Friday 31 July 2009

Pick of the Bunch...

In all honesty, I'd never even dreamed of owning a bunny.

My parents were not animal lovers so their idea of owning a pet extended to anything that was cheap and not a mammal. So I had little experience of caring for any creature, let alone such fascinating and intelligent creatures as rabbits, when I took home my first...

The whole idea of owning a bunny (if one can truly own these little tikes!) came from a pure, selfish enjoyment of watching wild rabbits bound around in our new cottage garden and an intense desire to cuddle one. Sick of listening to my yelps of "Look there's another...!" my long-suffering partner stated that he was going to buy me a bunny.

Sadly, I think most of us tend to purchase rabbits on impulse - usually for children and without ever really thinking or knowing the amount of responsibility involved. I was so excited that I decided to get my hands on every bit of information I could about caring for rabbits. I was amazed to learn how much was involved in caring for them. Stupidly, I imagined that a few handfuls of carrot and a hutch was all that was required.
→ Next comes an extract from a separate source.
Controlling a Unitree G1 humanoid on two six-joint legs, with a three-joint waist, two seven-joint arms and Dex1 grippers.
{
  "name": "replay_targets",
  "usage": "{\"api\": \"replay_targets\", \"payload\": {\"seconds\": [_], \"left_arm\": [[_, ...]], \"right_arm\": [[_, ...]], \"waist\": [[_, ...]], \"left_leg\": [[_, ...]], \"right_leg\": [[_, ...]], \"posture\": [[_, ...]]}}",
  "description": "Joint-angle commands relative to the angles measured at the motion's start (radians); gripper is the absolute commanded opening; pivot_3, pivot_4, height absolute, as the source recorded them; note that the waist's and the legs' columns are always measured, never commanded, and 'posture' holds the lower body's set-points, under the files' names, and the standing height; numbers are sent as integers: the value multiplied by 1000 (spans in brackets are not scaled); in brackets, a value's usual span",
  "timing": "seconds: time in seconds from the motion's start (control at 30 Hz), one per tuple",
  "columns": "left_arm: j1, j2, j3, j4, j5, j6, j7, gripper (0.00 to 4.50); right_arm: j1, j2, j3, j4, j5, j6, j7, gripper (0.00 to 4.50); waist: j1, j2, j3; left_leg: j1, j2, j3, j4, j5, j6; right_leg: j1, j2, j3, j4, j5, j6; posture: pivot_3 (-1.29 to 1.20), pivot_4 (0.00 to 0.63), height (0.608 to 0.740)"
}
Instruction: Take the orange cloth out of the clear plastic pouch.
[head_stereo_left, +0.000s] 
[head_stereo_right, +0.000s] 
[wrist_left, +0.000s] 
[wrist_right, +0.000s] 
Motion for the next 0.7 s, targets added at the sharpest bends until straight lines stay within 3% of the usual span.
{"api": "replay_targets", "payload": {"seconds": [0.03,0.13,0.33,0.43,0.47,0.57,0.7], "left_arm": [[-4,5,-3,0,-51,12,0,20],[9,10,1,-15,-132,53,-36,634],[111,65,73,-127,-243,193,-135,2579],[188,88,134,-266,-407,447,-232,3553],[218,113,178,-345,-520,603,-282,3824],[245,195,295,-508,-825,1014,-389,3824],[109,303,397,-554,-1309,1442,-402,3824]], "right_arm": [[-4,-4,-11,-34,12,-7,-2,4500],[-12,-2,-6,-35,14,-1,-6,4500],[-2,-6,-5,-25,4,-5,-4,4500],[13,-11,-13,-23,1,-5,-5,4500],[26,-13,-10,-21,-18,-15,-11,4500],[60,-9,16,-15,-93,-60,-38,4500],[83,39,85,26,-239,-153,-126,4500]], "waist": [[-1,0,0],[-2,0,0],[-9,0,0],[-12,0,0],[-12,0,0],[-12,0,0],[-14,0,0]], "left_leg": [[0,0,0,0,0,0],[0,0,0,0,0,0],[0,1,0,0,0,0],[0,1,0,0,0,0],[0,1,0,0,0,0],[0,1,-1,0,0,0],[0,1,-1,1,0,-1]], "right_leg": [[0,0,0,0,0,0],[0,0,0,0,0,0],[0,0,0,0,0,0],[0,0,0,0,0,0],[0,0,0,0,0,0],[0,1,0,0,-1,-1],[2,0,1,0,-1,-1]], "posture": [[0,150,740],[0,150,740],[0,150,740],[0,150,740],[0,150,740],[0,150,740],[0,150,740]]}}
How wrong could a person be!

We forget that domestic rabbits have been bred for so many decades now that they are not immune to the same types of disease as wild rabbits. All domestic bunnies must be vaccinated against myxomatosis and VHD every year, at least. They also require require regular check-ups at the vet. Yes, just like cats and dogs do!!! Not to mention a variety of hay and grasses to allow them to continually grind down their growing teeth and keep their delicate digestive systems healthy. A responsible rabbit owner should know the types of veggies and plants that our poisonous to our beloveds, be able provide them with a home indoors (imagine my amazement in discovering there were such things as 'House Rabbits'!) or outdoors with at least 6ft x 5ft of space for running and binkying about...the list of ownership requirements goes on.

However, none of this deterred me in my quest to own a bunny and so, on a sunny Saturday morning my partner drove me to a local rabbit breeder to buy a rabbit...
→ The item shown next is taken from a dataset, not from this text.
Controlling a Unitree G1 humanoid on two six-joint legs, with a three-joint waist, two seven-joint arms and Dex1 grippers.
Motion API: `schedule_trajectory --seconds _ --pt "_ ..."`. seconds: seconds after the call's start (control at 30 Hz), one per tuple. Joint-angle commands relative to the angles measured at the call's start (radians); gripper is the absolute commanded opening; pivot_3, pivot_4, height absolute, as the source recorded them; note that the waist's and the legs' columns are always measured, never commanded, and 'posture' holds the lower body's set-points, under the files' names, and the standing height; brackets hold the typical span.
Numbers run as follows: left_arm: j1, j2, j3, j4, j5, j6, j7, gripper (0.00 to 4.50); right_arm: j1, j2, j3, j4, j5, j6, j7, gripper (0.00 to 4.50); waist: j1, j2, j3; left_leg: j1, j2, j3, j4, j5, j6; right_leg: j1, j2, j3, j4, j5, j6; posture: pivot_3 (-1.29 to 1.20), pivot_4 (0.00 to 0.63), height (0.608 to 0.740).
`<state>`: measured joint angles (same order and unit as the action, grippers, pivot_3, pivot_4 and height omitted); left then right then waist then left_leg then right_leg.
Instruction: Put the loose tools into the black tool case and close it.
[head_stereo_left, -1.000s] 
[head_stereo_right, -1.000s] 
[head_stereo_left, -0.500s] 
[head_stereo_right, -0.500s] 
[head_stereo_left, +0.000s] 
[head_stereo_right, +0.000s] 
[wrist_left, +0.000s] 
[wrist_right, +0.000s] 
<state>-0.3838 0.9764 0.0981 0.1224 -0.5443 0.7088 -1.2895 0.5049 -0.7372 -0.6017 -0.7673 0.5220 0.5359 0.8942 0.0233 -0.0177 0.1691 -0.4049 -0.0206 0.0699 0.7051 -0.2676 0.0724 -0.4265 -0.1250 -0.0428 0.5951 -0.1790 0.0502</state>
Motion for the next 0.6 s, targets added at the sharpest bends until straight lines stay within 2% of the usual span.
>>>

We arrived at a lovely farm house only to be led to a large dark shed where around 20 large hutches were filled with rabbits, far too many to be housed together comfortably. It was dirty and cobwebby, and knowing what I know now, could only be a sad existence for the bunnies living there.

Still, in my excitement to own a rabbit, I never really considered the prospect. The pleasant young lady assisting me brought out a wooden box which when opened, was filled with a variety of 8 week old bunnies. All beautiful and looking for a home.
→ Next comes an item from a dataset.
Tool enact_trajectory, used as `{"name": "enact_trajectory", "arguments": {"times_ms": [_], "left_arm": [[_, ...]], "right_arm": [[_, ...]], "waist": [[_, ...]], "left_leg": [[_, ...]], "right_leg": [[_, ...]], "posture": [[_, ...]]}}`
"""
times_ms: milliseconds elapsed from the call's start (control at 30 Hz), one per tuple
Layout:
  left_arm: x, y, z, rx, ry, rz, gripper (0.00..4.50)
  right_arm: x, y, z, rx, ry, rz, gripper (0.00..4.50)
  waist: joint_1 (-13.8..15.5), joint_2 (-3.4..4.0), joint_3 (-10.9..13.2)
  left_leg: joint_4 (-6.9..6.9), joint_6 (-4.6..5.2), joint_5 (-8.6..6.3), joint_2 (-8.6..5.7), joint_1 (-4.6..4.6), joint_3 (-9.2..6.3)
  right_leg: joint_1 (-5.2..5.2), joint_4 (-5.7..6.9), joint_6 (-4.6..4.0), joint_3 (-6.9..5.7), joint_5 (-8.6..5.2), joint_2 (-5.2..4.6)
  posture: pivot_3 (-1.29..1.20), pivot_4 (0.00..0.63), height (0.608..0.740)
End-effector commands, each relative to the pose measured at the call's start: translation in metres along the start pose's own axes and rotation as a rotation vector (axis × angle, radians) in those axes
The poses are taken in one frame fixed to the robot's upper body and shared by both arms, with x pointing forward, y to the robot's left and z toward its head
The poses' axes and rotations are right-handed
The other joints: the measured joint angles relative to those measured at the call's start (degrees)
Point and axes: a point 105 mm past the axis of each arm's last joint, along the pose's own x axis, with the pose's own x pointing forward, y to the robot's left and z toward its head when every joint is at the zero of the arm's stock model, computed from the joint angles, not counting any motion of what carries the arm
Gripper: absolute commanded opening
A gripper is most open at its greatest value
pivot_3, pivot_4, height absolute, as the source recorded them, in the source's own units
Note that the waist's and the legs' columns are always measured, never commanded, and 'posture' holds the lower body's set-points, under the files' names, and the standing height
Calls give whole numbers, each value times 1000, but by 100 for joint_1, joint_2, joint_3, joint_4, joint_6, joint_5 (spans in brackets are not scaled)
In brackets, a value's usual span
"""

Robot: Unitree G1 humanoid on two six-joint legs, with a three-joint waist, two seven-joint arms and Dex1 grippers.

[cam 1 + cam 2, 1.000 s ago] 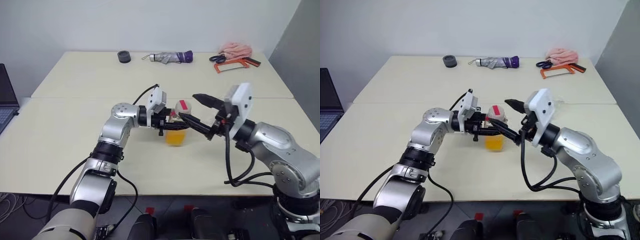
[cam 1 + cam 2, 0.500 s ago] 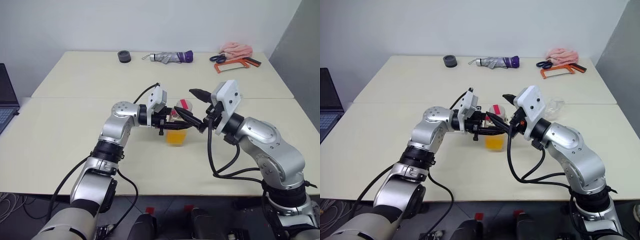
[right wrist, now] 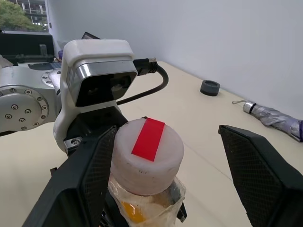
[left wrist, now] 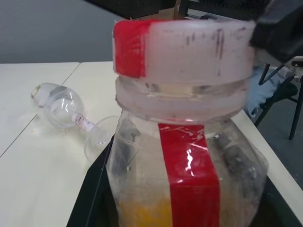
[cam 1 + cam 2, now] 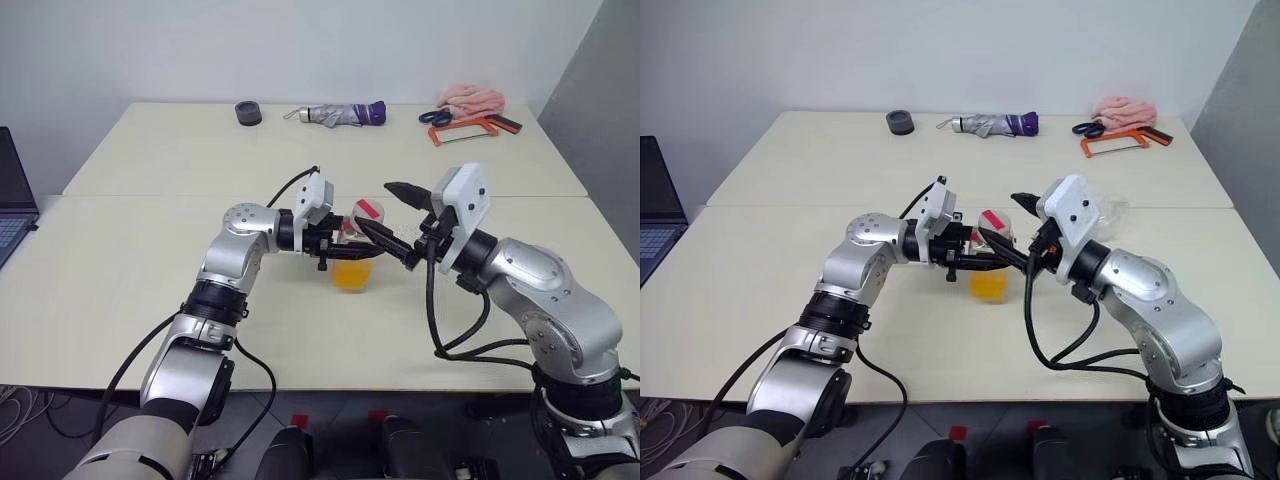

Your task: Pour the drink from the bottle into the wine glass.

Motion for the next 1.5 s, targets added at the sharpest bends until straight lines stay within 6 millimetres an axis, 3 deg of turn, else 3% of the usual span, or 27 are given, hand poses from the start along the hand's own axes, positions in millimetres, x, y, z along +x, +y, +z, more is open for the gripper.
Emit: {"name": "enact_trajectory", "arguments": {"times_ms": [33, 1000, 1333, 1500], "left_arm": [[0, 3, 19, 75, -35, -7, 1713], [2, 3, 17, 79, -32, -12, 1713], [2, 3, 17, 78, -33, -10, 1713], [2, 3, 17, 78, -35, -10, 1713]], "right_arm": [[-7, -4, 10, -27, -24, -19, 3667], [-20, -8, 7, -18, 0, -7, 3667], [-27, 8, 12, 21, 14, 104, 3667], [-19, 9, 21, 6, -24, 97, 3667]], "waist": [[0, 0, 0], [1, 0, 0], [2, 0, 0], [1, 0, 0]], "left_leg": [[0, 0, 0, 0, 0, 0], [0, 0, 0, -1, 0, 1], [0, 1, 0, -1, 0, 1], [0, 1, 0, -1, 0, 1]], "right_leg": [[0, 0, 0, 0, 0, 0], [0, 0, 0, 0, 0, 0], [0, 0, 0, 0, 0, 1], [1, 0, 0, 0, 0, 1]], "posture": [[0, 150, 740], [0, 150, 740], [0, 150, 740], [0, 150, 740]]}}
I had read that any baby rabbit that is shy when you first attempt to stroke it is likely to remain so forever. Absolute rubbish! Imagine being 8 weeks old and having a massive hand looming over you - it would scare anyone! Still, being a newbie, I took heed of this advice and tried to find a bunny that seemed interested in me. Luckily for me, one of the last rabbits brought out was a 'buttterfly' patterned mini lop. Rather than shying away from me, this little nosey-bonk peroscoped up on his little hind legs and licked my hand.

Our fate was sealed. He was my pick of the bunch...

Friday 24 July 2009

A Sad Loss

It is with a very heavy heart that I have to report the sad loss of our darling Viola Bunny.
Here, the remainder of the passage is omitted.